Знахарка за руку увела послушную и тихую Плену. Ротгкхон нашел руку жены, крепко сжал ее ладонь.

— Скажи, леший… Твой мир, в который ты хочешь вернуться, он далеко? — спросила Зимава. — Туда легко добраться? Видно ли, слышно ли его из нашего леса?

— Ты даже представить себе не можешь, любимая, насколько он далеко. Он так далеко, что это нечто непостижимое, причем умноженное на сто. Не увидеть его отсель, не услышать, не добраться. Законов его вам не понять, нравов не перенести. Для вас это мир ужаса.

— Так далеко? — вспыхнула от радости Зимава. — Леший, возьми меня с собой! Возьми, умоляю. Забери меня в свой мир, на коленях тебя прошу… — Девушка и вправду упала на колени перед мужем, крепко обняла за ноги. — Забери!

— Да ты что?! — испугался Ротгкхон, силой заставил ее встать: — Ты с ума сошла! — И тут же, спохватившись, куда мягче добавил: — Зимава, ты — половинка моей души, моего сердца, моей жизни. Это нехорошо, когда собственная душа стоит перед человеком на коленях. Никогда так не делай.

— Ты меня заберешь?

— Зимава, милая… Понимаешь, ты самая лучшая, самая прекрасная, я тебя очень люблю. Я даже не представлял, что подобное возможно, что есть сила, есть чувство, способное сломать все преграды, запреты, правила…
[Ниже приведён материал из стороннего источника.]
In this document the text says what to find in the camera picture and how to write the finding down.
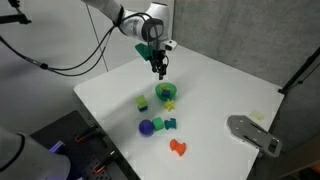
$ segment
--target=gray metal bracket
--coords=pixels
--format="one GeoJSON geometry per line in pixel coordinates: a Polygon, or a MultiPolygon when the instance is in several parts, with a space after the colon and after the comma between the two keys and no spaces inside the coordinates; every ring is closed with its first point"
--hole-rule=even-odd
{"type": "Polygon", "coordinates": [[[279,156],[282,142],[247,116],[230,116],[227,125],[231,133],[242,141],[248,142],[268,156],[279,156]]]}

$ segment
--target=white table
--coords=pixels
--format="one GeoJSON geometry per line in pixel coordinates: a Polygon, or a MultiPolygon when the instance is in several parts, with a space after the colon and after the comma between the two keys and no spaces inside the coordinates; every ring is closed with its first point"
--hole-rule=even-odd
{"type": "Polygon", "coordinates": [[[284,98],[279,87],[181,46],[169,57],[162,82],[178,88],[176,109],[171,112],[155,95],[158,74],[142,58],[74,90],[141,179],[246,179],[258,150],[231,136],[226,119],[255,110],[265,116],[256,123],[269,130],[284,98]],[[135,104],[141,94],[149,104],[142,113],[135,104]],[[139,122],[158,116],[176,118],[177,130],[141,136],[139,122]],[[187,144],[182,157],[169,148],[173,138],[187,144]]]}

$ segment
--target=purple ball
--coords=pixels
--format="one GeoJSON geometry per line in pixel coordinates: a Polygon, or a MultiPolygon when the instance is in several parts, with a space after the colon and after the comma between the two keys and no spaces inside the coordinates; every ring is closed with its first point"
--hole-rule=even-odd
{"type": "Polygon", "coordinates": [[[150,136],[153,133],[153,124],[150,120],[146,119],[140,122],[139,131],[145,136],[150,136]]]}

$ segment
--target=green bowl
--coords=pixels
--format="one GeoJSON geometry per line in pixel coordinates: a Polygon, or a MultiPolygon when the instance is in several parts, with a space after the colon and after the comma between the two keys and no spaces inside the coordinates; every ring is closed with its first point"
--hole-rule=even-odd
{"type": "Polygon", "coordinates": [[[167,99],[174,99],[174,96],[176,95],[177,93],[177,87],[171,83],[160,83],[156,86],[156,94],[158,96],[158,98],[161,100],[161,101],[166,101],[167,99]],[[164,97],[162,96],[162,90],[163,89],[168,89],[170,90],[170,97],[164,97]]]}

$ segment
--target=white wall
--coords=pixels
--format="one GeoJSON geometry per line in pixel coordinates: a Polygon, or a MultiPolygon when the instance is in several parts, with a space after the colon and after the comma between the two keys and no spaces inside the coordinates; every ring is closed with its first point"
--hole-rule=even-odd
{"type": "MultiPolygon", "coordinates": [[[[146,10],[149,2],[121,1],[124,7],[137,10],[146,10]]],[[[173,1],[170,4],[173,12],[173,1]]],[[[51,66],[68,67],[81,62],[98,44],[86,6],[80,0],[28,0],[22,1],[21,9],[33,22],[0,25],[0,34],[27,56],[51,66]]],[[[93,8],[90,11],[101,39],[111,21],[93,8]]],[[[7,1],[0,1],[0,16],[13,13],[16,12],[7,1]]],[[[115,30],[104,54],[109,70],[139,57],[134,50],[137,43],[115,30]]],[[[93,63],[94,60],[78,71],[93,63]]],[[[87,75],[62,77],[24,62],[0,44],[0,125],[32,133],[79,110],[80,101],[73,87],[104,72],[106,67],[101,61],[87,75]]]]}

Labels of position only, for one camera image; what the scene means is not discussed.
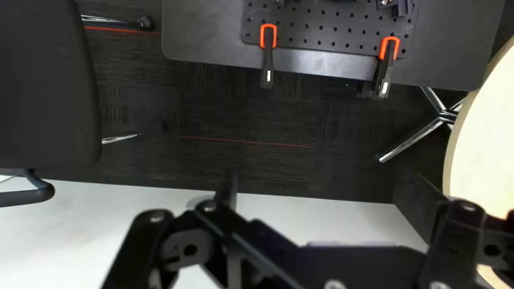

— Но? — побледнела девушка.

— Что «но»? — не понял вербовщик. — Ты самая лучшая, я тебя очень люблю. Я не способен с тобой расстаться, и если ты согласишься полететь со мной, сделаю все возможное, чтобы ты смогла перенести этот ужас и осталась счаст…

— Леший!!! — Она с места прыгнула на мужа и обняла с такой силой, что у бывалого воина затрещали кости. — Как же я тебя люблю.

Она была в таком восторге, что… Что ведьмин амулет на груди полыхнул огнем. Зимава вся сжалась, но, покорная проклятию, открыла ладанку, вставила бутон в волосы… и в бессильной тоске завыла на низкий жердяной потолок.

По глазам ударило светом, она покачнулась, едва не упав — но муж успел подхватить девушку под локоть, усадить на траву:

— Что это, Зимава? — показал ей цветок папоротника Лесослав.

— Амулет, — тяжело ответила она, забрала цветок и сунула обратно в ладанку. — Если ты меня заберешь, он мне больше уже не понадобится. Никогда-никогда.